Uma das primeiras recomendações é
consultar se a instituição financeira está regularmente autorizada a funcionar
pelo Banco Central. A consulta pode ser feita gratuitamente no site da
autarquia e ajuda a evitar que consumidores sejam vítimas de empresas
irregulares ou de plataformas falsas criadas para aplicar golpes.
Outro aspecto importante é avaliar
os recursos de segurança disponibilizados pelo banco, como autenticação em dois
fatores, reconhecimento biométrico, criptografia das informações, confirmação
de transações e alertas em tempo real sobre movimentações na conta.
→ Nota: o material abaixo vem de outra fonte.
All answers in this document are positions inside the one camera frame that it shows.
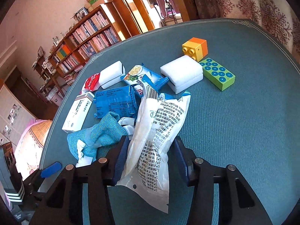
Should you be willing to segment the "blue snack pack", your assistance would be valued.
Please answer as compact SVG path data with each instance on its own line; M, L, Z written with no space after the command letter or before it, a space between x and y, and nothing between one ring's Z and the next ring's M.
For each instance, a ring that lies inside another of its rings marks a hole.
M98 119L103 118L108 112L117 113L120 118L136 118L138 114L135 90L130 85L96 92L93 104L96 105L94 118Z

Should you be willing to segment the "patterned beige curtain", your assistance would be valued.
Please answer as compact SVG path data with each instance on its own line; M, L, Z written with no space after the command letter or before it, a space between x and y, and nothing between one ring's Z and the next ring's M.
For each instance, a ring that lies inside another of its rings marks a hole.
M201 19L248 18L299 60L299 19L287 0L194 0Z

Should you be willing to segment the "red white balloon packet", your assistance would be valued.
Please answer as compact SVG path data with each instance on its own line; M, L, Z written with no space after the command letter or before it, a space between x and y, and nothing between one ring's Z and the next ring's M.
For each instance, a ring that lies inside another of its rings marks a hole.
M94 92L95 90L97 90L100 87L99 78L100 73L93 74L89 78L87 78L81 89L81 94Z

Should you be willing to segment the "white printed plastic bag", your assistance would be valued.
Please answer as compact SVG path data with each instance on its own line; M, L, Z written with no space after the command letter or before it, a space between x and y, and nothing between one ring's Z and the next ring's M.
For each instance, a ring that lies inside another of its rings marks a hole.
M117 185L137 193L152 207L168 213L169 148L186 120L191 94L179 99L150 89L141 99L127 160Z

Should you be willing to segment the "wooden door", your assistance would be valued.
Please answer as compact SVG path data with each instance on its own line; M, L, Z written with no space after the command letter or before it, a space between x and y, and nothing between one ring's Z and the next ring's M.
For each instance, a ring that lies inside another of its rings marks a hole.
M167 16L163 18L157 0L113 0L121 20L118 26L125 38L180 22L197 20L193 0L175 0L180 13L176 14L169 0L165 0Z

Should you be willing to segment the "blue knitted cloth pouch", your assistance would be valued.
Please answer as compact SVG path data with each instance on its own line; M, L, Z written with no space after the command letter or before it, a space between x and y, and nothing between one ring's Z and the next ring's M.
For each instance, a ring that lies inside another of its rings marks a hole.
M120 116L108 112L99 123L90 128L78 130L67 135L70 153L79 160L80 157L90 157L96 160L99 147L110 146L120 141L128 133L119 124Z

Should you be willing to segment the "white sponge block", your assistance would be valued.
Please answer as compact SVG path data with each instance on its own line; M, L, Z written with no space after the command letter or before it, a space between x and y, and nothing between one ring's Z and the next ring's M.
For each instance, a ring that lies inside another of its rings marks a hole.
M123 80L126 74L126 70L121 63L121 61L117 61L110 66L106 67L102 71L100 71L99 76L99 84L100 87L106 89L116 83L119 83Z

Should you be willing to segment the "green block blue dots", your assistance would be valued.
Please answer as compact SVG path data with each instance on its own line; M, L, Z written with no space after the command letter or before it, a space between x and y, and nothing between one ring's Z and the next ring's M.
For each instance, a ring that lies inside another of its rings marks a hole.
M206 58L199 64L202 66L204 76L220 91L224 91L235 83L236 76L215 60Z

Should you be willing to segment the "white medicine box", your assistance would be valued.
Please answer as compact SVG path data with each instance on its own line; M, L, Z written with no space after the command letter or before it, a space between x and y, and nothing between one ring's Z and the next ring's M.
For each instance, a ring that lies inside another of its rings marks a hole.
M94 94L91 92L80 94L75 98L62 126L64 132L73 133L81 130L93 99Z

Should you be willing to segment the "white sponge with black stripe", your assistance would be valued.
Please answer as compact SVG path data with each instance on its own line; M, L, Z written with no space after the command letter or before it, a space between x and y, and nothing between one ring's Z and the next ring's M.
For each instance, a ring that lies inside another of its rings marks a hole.
M169 78L168 85L175 94L203 79L202 65L188 55L181 56L161 66L160 72Z

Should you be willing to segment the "blue cracker packet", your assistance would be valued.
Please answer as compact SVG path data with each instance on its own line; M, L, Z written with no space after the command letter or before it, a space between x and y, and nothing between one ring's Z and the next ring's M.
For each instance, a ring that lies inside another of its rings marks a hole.
M134 87L135 95L140 98L143 97L143 89L148 85L154 90L160 90L165 84L169 82L168 77L163 77L142 65L135 65L125 76L121 77L122 80Z

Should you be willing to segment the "wooden bookshelf with books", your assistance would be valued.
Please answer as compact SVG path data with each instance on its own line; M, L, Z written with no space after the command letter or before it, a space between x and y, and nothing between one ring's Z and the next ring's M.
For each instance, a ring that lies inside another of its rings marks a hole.
M101 4L71 28L51 48L49 56L45 56L40 47L32 68L44 80L44 84L33 91L42 100L46 100L43 94L51 86L65 95L62 88L74 82L90 57L122 41L122 33L116 30L120 20L113 3Z

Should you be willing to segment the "yellow orange toy brick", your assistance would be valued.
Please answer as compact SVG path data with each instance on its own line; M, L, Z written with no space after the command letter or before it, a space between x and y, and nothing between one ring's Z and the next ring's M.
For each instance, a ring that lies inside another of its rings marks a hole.
M208 46L205 39L193 37L183 43L181 47L184 55L188 55L197 62L208 55Z

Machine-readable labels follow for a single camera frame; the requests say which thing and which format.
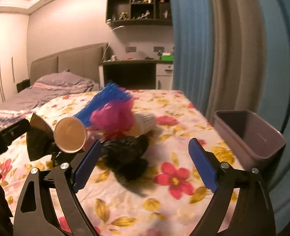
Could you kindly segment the dark brown paper wrapper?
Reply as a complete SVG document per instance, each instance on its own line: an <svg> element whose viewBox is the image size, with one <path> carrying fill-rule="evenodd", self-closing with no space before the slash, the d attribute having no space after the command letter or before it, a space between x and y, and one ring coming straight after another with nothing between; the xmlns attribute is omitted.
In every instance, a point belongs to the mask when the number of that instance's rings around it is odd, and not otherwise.
<svg viewBox="0 0 290 236"><path fill-rule="evenodd" d="M51 127L40 116L33 113L30 119L30 129L26 135L28 157L30 161L52 155L54 152L54 137Z"/></svg>

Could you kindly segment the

“Os criminosos utilizam cada vez
mais técnicas de engenharia social para enganar as pessoas. Links falsos,
aplicativos fraudulentos e mensagens que simulam comunicações oficiais dos
bancos continuam entre as principais formas de golpe. Por isso, é indispensável
conferir se o aplicativo foi baixado em lojas oficiais e nunca compartilhar
senhas ou códigos de autenticação.”
Além da segurança, o consumidor
também deve analisar as condições de uso da conta. Embora muitas instituições
ofereçam contas sem tarifa de manutenção, alguns serviços específicos podem
gerar cobranças, como saques, emissão de segunda via de cartão ou
transferências diferenciadas.
“É importante ler atentamente o
contrato, verificar quais serviços são gratuitos, entender os limites de
movimentação da conta e conhecer os canais de atendimento disponíveis. Um bom
suporte ao cliente faz toda a diferença quando surge algum problema.”
Outro cuidado é observar como a
instituição trata a proteção dos dados pessoais e quais são os canais oficiais
de comunicação. A recomendação é evitar acessar links enviados por mensagens,
e-mails ou redes sociais e sempre conferir se o endereço eletrônico pertence
realmente ao banco.
Relatórios recentes da área de
segurança digital também apontam crescimento nas tentativas de fraudes
bancárias por meio de aplicativos falsos, páginas fraudulentas e programas
maliciosos que capturam dados financeiros dos usuários. O cenário reforça a
necessidade de atenção tanto na abertura quanto na utilização das contas
digitais.
“O crescimento dos bancos digitais
representa um avanço importante para o sistema financeiro brasileiro, mas
inovação precisa caminhar ao lado da segurança. O consumidor que pesquisa antes
de contratar um serviço, verifica a regularidade da instituição e adota medidas
básicas de proteção reduz significativamente os riscos de prejuízos
financeiros”, conclui Raimundo Nonato.